Booming? Give Me a Break!
Myths and clichés about the boomer generation (paid subscribers only after the paywall). A version of this article appeared in today's "i" paper.
Do not go gentle into that good night. The famous Dylan Thomas lines inspired by the poet’s dying father should serve as a message to every aged person in the country and encourage them to ‘Rage, rage against the dying of the light.’
Rage? You bet. In fact, I’m effing fuming daily about how the older generation are treated in this country. And a report just published by MPs is on my side, declaring that Britain suffers from a “pervasively ageist culture” in which older people are being discriminated against in the workplace, the media and in access to vital public services.
The report criticises depictions of baby boomers - those born between 1946 and 1964 and now in their 60s and 70s - as either frail or enjoying a life of luxury at the expense of their children and grandchildren.

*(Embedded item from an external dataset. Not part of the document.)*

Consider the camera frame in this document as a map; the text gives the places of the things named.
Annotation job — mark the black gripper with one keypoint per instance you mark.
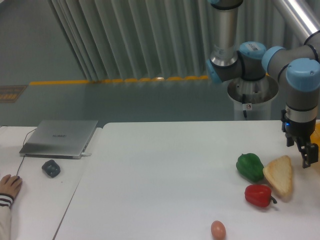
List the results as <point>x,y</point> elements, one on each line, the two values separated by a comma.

Apparently, we “wealth-hoarding boomers” are living comfortable lives in homes we own, while the struggling younger generation can’t get on the housing ladder and are barely surviving on low incomes, bless ’em.
The truth is, they are not badly off compared to when I was young; they just want everything earlier, more easily, and, if they don’t get it, sulk into their £15 cocktails. They feel entitled to the things my generation had to work damned hard for. We expected nothing, and nothing came easily. It still doesn’t.